Wednesday, June 11, 2008

IF THE ANSWER'S "42", WHAT'S THE QUESTION?

I haven’t written much about the political goings on in this country of ours for some time – it’s just too depressing. But today, Our Glorious Leader is forcing Parliament to vote on a plan which allows the police to hold terror suspects for 42 days, rather than the current level of 28. You can argue until the cows come home about which branch of maths leads Those in Charge to decide on the number 42 – my own theory is that Gordon has read one too many Douglas Adams books.

But that’s completely beside the point.

The issue is whether we need an extension to what is already a draconian power available to this Government. We have existed since time immemorial as a nation on the basis that we all, as individuals, enjoy as much freedom as possible. Now, people will argue that that statement is the moral equivalent to the perceived length of a short piece of string – it means different things to different people. But, if you want to see what it actually means in real life, there are enough countries around the world where you can see what the alternatives are, and where most of us would very much NOT like to live. And I for one simply don’t want it here.

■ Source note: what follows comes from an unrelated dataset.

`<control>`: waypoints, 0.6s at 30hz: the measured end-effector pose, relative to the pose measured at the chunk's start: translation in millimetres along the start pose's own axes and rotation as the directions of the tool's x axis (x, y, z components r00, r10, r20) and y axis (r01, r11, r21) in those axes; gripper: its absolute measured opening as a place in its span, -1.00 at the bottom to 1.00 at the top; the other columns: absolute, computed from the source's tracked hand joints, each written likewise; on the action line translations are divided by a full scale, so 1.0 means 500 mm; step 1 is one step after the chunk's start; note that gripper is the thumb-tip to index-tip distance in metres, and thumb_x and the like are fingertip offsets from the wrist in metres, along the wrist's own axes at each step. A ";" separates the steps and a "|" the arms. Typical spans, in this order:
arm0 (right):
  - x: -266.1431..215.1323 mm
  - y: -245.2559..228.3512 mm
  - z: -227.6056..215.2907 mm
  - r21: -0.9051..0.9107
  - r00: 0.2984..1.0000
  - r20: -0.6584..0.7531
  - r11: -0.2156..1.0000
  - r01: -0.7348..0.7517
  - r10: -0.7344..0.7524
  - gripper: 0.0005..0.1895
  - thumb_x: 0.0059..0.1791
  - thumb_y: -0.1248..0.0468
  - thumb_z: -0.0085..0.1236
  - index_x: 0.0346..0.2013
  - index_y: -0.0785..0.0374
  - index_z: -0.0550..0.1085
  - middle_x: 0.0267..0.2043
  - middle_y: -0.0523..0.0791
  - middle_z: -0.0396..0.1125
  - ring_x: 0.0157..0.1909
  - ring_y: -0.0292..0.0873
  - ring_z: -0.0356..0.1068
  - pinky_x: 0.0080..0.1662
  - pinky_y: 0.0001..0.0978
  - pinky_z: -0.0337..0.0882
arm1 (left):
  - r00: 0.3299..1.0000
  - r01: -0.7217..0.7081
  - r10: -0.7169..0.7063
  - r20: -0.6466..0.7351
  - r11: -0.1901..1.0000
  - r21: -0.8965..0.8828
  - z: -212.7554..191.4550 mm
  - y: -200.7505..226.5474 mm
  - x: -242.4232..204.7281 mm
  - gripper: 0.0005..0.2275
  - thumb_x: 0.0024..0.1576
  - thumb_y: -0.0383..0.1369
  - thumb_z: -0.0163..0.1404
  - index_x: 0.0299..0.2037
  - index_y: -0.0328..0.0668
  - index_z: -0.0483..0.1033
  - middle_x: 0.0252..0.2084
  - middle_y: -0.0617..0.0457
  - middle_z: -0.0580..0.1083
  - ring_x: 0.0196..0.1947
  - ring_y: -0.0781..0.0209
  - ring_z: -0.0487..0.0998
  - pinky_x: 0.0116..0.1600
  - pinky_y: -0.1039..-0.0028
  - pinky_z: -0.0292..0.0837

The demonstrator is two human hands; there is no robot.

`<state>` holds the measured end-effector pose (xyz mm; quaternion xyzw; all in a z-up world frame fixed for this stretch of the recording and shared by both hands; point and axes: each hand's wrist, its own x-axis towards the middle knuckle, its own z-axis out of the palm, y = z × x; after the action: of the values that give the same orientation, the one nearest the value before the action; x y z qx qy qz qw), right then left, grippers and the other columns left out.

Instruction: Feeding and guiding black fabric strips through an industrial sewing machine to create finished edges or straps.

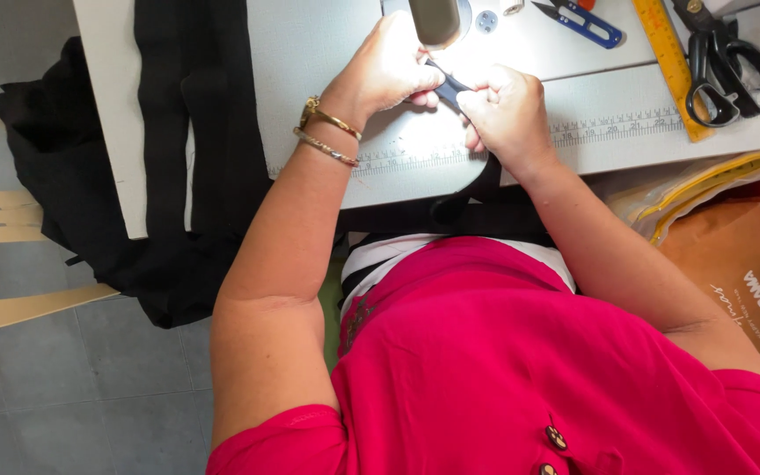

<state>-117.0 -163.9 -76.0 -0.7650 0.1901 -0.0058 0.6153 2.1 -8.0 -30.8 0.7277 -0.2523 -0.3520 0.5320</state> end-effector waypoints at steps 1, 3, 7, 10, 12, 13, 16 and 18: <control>0.012 0.026 -0.002 -0.293 0.952 -0.078 0.920 0.261 -0.295 -0.94 -0.11 0.36 0.08 -0.48 0.27 0.46 -0.57 -0.09 0.31 -0.59 -0.21 0.26 -0.54 -0.41 0.23 | 0.999 -0.026 0.028 -0.033 0.998 0.061 0.000 -0.001 0.005 -0.79 -0.06 -0.70 -0.09 -0.61 -0.21 0.22 -0.73 0.01 0.37 -0.72 0.34 0.56 -0.61 0.65 0.42; 0.026 0.056 -0.003 -0.569 0.817 -0.055 0.690 0.447 -0.575 -0.88 -0.08 0.34 0.18 -0.53 0.22 0.49 -0.56 -0.17 0.21 -0.47 -0.16 0.16 -0.38 -0.25 0.18 | 0.996 -0.053 0.061 -0.062 0.991 0.123 0.001 -0.010 0.017 -0.78 -0.12 -0.69 -0.12 -0.57 -0.14 0.15 -0.74 0.08 0.31 -0.76 0.39 0.49 -0.63 0.64 0.37; 0.037 0.068 0.001 -0.759 0.749 0.026 0.475 0.446 -0.662 -0.63 -0.03 0.30 0.19 -0.60 0.20 0.20 -0.47 -0.13 0.14 -0.49 -0.06 0.13 -0.44 -0.15 0.07 | 0.973 -0.025 0.123 -0.193 0.896 0.444 -0.001 -0.070 0.071 -0.79 -0.11 -0.41 0.09 -0.57 -0.08 0.23 -0.62 0.16 0.34 -0.63 0.22 0.45 -0.48 0.43 0.31; 0.032 0.059 0.004 -0.729 0.729 0.046 0.476 0.492 -0.683 -0.88 -0.03 0.36 0.12 -0.41 0.26 0.35 -0.43 -0.09 0.21 -0.45 -0.03 0.20 -0.40 -0.16 0.18 | 0.944 -0.030 0.215 -0.250 0.811 0.584 0.004 -0.105 0.098 -0.70 -0.03 -0.11 0.15 -0.54 -0.06 0.32 -0.52 0.11 0.43 -0.49 -0.08 0.46 -0.32 0.20 0.36; 0.029 0.051 0.004 -0.706 0.730 0.039 0.498 0.504 -0.682 -0.87 -0.03 0.37 0.08 -0.24 0.31 0.53 -0.39 -0.05 0.30 -0.42 0.03 0.29 -0.37 -0.13 0.29 | 0.937 -0.043 0.239 -0.256 0.804 0.593 0.004 -0.116 0.103 -0.66 0.04 -0.01 0.07 -0.52 -0.05 0.33 -0.50 0.09 0.45 -0.47 -0.15 0.48 -0.30 0.18 0.38; 0.029 0.051 0.002 -0.701 0.724 0.051 0.491 0.517 -0.688 -0.86 -0.02 0.38 0.09 -0.20 0.32 0.54 -0.34 -0.04 0.34 -0.40 0.03 0.32 -0.37 -0.14 0.30 | 0.928 -0.075 0.279 -0.248 0.790 0.609 0.004 -0.123 0.105 -0.64 0.04 -0.01 0.10 -0.54 -0.07 0.33 -0.53 0.06 0.44 -0.48 -0.22 0.45 -0.31 0.16 0.35; 0.026 0.050 -0.001 -0.700 0.711 0.076 0.471 0.537 -0.699 -0.92 -0.01 0.40 0.10 -0.23 0.34 0.49 -0.35 -0.05 0.28 -0.41 0.03 0.29 -0.40 -0.13 0.26 | 0.907 -0.120 0.346 -0.241 0.760 0.639 0.006 -0.150 0.106 -0.63 0.08 -0.12 0.08 -0.58 -0.07 0.16 -0.59 0.02 0.26 -0.53 -0.27 0.22 -0.37 0.15 0.25; 0.028 0.061 -0.001 -0.700 0.707 0.091 0.460 0.546 -0.701 -0.96 -0.01 0.41 0.11 -0.29 0.33 0.42 -0.42 -0.06 0.17 -0.44 0.03 0.23 -0.43 -0.13 0.21 | 0.897 -0.129 0.368 -0.243 0.746 0.653 0.006 -0.167 0.103 -0.60 0.13 -0.22 0.03 -0.58 -0.04 0.00 -0.63 0.02 0.07 -0.55 -0.25 0.03 -0.41 0.17 0.18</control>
<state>-112.5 -173.6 -107.7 -0.9438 -0.0531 -0.2423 0.2185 31.5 -22.3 -123.5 0.8719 -0.3493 -0.0352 0.3414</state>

Sitting listening to the birds singing away this morning in sunny Shropshire, it seems so clear that the case for such an arbitrary extension is simply not there – it’s just someone’s whim. Someone whose political life is currently in freefall. Having published the draft legislation he finds himself faced with a backlash from all sides in Parliament, so what do we see? The gradual watering down of a proposed piece of legislation, with sops of modifications, obfuscations, ifs and buts, which all but destroy the principle he was setting out to achieve in the first place.

We get David Blunkett, whose stint as Home Secretary shone out as a textbook study in bullying incompetence, writing in “The Times” yesterday to support his boss, and justify the magic number of 42. His reason to increase the current position by 50% is that “in three cases, we have come close to needing every one of the 28 days currently permitted for pre-charge detention….. “. What kind of logic is that? It’s spin gone mad.

As one short letter in today’s newspaper replies, what Blunkett really meant was “.. a) in no case have the police needed to hold a suspect for the full 28 days; b) in only 3 cases did they come close to 28 days; c) in all other cases they needed nowhere near 28 days.”. If that’s the basis on which our fundamental individual rights get irrevocably removed, then it’s not just the State of Denmark where there’s something wrong.

We have here a government hell bent on removing another of our rights, based on a totally flawed logic, cravenly seeking political support by then watering the principle down just far enough to get a majority of 1, and then using second rate ex-politicians to try and justify the unjustifiable.

This “Try this for size, and if you don’t like it, I’ll change it” government style is quite odious. If they have principles, then let them fight for them. That’s what Government is about. It’s not meant to be liked. My dictionary defines it as “to rule with authority”, not “What do you think of this idea?”

We’ve seen it with the "10p in the Pound" Tax change recently, where, just because a piece of (one assumes) well thought out legislation did not find favour with the electorate just as it was about to be introduced, they borrowed another £2.7 Billion to get round it and dig themselves out of a totally self created political hole. To Hell with the Economy, it's my seat in Parliament that's really important.

I’m not sure you can have a moral cess-pit, but if you can, I know where to find one.